Around the country a string of public schools with test-based admissions have been under pressure to go to different admission schemes in an effort to increase student diversity – for instance lottery-based or enrollment slots allocated by feeder school. (At one level it’s a useful reminder that contra the rhetoric, many public schools are not open-admissions for all students. The system is more textured than the rhetoric about it.)

The debate in New York City over the city’s selective high schools was pretty high-profile. More recently, in Fairfax County the nationally known Thomas Jefferson High School for Science and Technology, or “TJ” to locals, just changed its admission scheme after a contentious debate. San Francisco’s Lowell is moving that direction. Definitely a trend.

It’s not hard to see why it’s happening. The slow, difficult work of ensuring equitable access to resources, teachers, curriculum, and the other ingredients of high quality and inclusive schooling is a politically contentious slog that is fought at every step by a variety of people for a variety of reasons – and not just the people you might think. Meanwhile, the very structure of the system is often not set up to support equity.

Kids don’t have an equal shot at these coveted schools in some places. The core question is whether the best solution is to change the specific schools or change the system of schools and other supports that leads to the outcomes we seek. Politically, the schools’ admission methods are obviously the weaker link. And while there is a temptation to frame this all in purely racial terms, the debates don’t break down cleanly. Nor do possible outcomes. In the case of Thomas Jefferson there is a reasonable chance, depending on who uses the lottery, that the school will end up being whiter after these reforms while also having fewer Asian students but more Black and Hispanic students than today.

Perhaps this is going to usher in a new era of schooling with benefits we’re not realizing right now. That’s the ‘lottery admissions for Harvard’ case and it’s not crazy. Assuming that every critic of these schools is caught up in a 2020 Marxist fervor of wokeness misreads the landscape. The debates about them are long running, as are conversations about the various tradeoffs. Advocates of change are just wisely sensing that this is a good moment to make a move.*

Alternatively, it might also, if history is any guide, drive some parents to seek options elsewhere. These magnet options are by definition highly coveted. Where might they go? Obviously, private is one place but it’s not an accessible option for everyone. Charters are also an option where they exist, they’re free and sometimes theme-focused as well. BASIS is a good example of a specialized school in this vein that appeals to a set of parents looking for specific attributes in a school around academics.

But another option I’d keep an eye on is low-cost privates and micro schools. Pods seem to be more of a phenomena on social media than in communities, but it’s not hard to envision micro schools and low-cost privates as being more attractive to a lot of parents after the pandemic – and more sustainable. Here’s an analysis on those schools from Julie Squire, Melissa Steel King, and Justin Trinidad.

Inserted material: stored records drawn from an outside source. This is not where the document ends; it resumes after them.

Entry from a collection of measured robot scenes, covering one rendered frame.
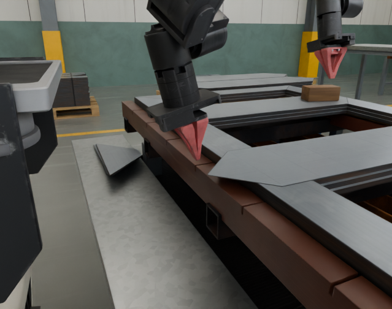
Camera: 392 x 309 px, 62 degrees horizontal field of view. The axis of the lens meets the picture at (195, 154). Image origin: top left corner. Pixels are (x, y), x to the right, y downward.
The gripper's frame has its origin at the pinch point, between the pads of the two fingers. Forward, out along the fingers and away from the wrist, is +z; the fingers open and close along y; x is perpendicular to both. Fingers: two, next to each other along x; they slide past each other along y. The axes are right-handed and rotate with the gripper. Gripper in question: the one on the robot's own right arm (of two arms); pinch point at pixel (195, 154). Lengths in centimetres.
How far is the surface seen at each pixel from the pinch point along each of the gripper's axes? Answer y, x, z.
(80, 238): 40, -122, 80
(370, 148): -38.2, -0.2, 13.9
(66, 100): 27, -423, 56
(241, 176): -6.3, 2.1, 6.0
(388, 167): -33.7, 7.5, 13.7
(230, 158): -8.6, -6.0, 6.5
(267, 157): -15.1, -3.6, 8.1
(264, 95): -58, -70, 20

Let’s assume for a moment that Joe Biden wins the White House in two weeks and Democrats take control of the Senate plus a workable majority of seats. One theory is that there would then be enough centrist senators that charter policy would be sort of sleepy. Another theory is that charter schools are a place where there will be a lot of pressure given dynamics inside the Democratic party and what Democrats see as an imperative to rollback a series of blows to organized labor, not the least of them Janus in our sector. If this comes to pass it will fuel the idea that schools that can operate outside the system and its regulatory and political reach, low-cost private options, are the place system disrupters should focus their energy.

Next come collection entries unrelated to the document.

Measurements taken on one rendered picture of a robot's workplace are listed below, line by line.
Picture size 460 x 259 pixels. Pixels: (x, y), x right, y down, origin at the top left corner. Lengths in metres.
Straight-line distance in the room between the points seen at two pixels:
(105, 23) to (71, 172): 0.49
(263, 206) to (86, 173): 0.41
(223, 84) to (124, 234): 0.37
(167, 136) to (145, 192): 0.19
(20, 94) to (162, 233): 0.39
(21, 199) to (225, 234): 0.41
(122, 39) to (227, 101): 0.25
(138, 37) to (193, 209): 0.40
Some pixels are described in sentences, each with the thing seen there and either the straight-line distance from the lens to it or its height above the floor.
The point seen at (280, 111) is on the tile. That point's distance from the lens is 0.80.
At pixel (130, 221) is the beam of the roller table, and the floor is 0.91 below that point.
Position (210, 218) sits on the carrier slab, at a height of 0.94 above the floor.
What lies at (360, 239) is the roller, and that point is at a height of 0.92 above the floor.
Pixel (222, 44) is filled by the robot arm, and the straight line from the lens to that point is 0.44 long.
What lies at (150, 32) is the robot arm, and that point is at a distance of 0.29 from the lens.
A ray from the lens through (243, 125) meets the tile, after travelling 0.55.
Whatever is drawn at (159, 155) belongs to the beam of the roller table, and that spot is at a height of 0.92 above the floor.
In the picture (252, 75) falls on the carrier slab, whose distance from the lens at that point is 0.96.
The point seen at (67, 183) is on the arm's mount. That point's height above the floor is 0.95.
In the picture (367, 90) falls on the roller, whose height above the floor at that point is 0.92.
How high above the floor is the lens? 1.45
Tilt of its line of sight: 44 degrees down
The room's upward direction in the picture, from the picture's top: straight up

And they will find a willing audience. At Bellwether earlier this month we asked 1,234 adults about whether the pandemic experience with schools had made them more, less, or the same in terms of their openness to greater school choice in their community. Almost half of parents (49%) and half of women (47%) said more. Other polls indicate some frustration here, too. I’d watch that, too, especially if post-election a bidding war breaks out among Republican 2024 hopefuls around school choice and the idea gets airtime.

If all this results in more quality options for kids, that’s great. But if it lessens the pressure and urgency to improve the public system overall and drives parents from it, then this may be one more reason we don’t look back fondly at 2020.

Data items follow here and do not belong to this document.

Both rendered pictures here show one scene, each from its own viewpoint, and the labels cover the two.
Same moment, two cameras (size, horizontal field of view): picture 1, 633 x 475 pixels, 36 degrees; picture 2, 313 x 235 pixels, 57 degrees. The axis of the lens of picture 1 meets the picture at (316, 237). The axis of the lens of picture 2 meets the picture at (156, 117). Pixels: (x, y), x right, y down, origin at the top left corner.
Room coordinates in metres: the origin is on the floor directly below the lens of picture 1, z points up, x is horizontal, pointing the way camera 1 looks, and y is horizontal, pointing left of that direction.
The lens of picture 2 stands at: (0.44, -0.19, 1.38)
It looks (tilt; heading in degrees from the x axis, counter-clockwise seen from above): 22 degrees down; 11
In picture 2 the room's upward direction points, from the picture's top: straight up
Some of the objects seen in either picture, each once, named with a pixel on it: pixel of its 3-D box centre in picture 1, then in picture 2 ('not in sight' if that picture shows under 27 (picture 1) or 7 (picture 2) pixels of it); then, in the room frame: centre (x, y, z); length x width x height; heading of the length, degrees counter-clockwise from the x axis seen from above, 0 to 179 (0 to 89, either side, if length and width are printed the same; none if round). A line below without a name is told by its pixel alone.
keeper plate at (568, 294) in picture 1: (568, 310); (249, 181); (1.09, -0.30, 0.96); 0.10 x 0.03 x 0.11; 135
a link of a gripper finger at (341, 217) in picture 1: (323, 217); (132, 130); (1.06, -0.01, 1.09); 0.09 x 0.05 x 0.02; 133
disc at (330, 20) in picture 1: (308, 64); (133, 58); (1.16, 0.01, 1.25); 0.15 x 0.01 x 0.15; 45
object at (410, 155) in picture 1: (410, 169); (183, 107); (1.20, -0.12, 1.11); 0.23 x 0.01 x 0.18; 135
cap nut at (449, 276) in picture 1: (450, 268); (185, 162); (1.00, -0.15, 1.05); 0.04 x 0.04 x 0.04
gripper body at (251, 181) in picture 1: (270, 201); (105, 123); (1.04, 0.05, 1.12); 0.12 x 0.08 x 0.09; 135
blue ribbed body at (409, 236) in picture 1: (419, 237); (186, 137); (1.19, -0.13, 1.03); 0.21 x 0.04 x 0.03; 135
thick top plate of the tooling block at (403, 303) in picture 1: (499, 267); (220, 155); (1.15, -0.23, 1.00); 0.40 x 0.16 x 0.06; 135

Andrew Rotherham is co-founder and partner at Bellwether Education, a national non-profit educational consulting organization. He writes the blog Eduwonk.com where this post first appeared. 


*Bonus edutrivia: I am pretty sure Dave Grohl’s (of Scream, Nirvana, and Foo Fighters fame and occasional ed commentator) mom was among the teachers who fought the initial conversion of TJ into a magnet back in the 1980s, which was controversial at the time.